Statistical Analysis
Data are shown as mean ± standard deviation (SD) for continuous
variables and n (%) for categorical variables. All relevant variables
were compared between procedures with and without a 30-day all-cause
readmission with Student’s T-test or Chi-square as appropriate. To
derive independent predictors of readmission we followed the 10EPV
guideline which allowed for 24 degrees of freedom for our adjusted
model13. Based on univariate associations and clinical
interest we used the following as potential predictors: elective status
at index admission, age, sex, disposition, hospital bed size,
cardiomyopathy, chronic pulmonary disease, congestive heart failure
(CHF), ischemic heart disease (IHD), obesity, hypertension (HTN),
peripheral vascular disease (PVD), diabetes mellitus (DM), renal disease
including chronic kidney disease (CKD) and end stage renal disease
(ESRD), fluid and electrolyte disorder, anemia, and peptic ulcer
disease.

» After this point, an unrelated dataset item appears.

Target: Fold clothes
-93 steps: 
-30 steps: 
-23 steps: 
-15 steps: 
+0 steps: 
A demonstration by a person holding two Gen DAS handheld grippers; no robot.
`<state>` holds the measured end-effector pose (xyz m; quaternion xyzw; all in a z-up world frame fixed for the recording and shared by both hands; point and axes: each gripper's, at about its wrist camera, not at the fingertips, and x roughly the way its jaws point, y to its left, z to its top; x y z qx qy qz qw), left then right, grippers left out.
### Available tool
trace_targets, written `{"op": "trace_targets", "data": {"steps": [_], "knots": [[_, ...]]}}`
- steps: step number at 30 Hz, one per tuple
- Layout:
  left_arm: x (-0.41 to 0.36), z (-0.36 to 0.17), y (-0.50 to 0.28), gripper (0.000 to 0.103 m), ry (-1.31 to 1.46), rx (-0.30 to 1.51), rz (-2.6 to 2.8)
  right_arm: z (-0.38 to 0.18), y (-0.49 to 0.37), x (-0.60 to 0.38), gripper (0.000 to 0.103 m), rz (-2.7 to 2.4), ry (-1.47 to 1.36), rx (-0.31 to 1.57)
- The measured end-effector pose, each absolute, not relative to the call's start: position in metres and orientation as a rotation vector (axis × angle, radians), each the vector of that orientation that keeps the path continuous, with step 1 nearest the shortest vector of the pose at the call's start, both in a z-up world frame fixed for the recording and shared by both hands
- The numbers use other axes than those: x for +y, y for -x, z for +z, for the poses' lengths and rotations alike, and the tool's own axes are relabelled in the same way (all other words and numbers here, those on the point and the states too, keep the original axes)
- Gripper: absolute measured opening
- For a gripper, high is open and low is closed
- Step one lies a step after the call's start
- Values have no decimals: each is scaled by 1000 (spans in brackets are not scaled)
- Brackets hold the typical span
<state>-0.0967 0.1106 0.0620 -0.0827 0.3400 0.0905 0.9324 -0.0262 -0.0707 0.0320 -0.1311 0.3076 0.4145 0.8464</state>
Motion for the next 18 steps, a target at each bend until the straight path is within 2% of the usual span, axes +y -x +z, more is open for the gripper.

These variables were entered into a hierarchical logistic
regression model using a random intercept for site, with odds ratios and
95% confidence intervals. Next, we ran a selection
procedure using stepwise methods to obtain a parsimonious list of
independent predictors of readmission in our cohort. We then used the
beta estimates to create a simple integer scoring system to predict
readmission14. We then used the applied the scoring
system to our derivation cohort and tested the 30-day readmission rate
by score. Then using data from the 2014-2015 NRD as a validation cohort,
we applied the same integer scoring system to test discrimination with
30-day readmissions. Next, we determined the top causes of readmission
using the primary diagnosis code at readmission.14 For
general categorization we used the letter and first 2 numbers of the ICD
10 code. All analysis was done with SAS version 9.4 (Cary, NC) with a p-
value of 0.05 marking statistical significance.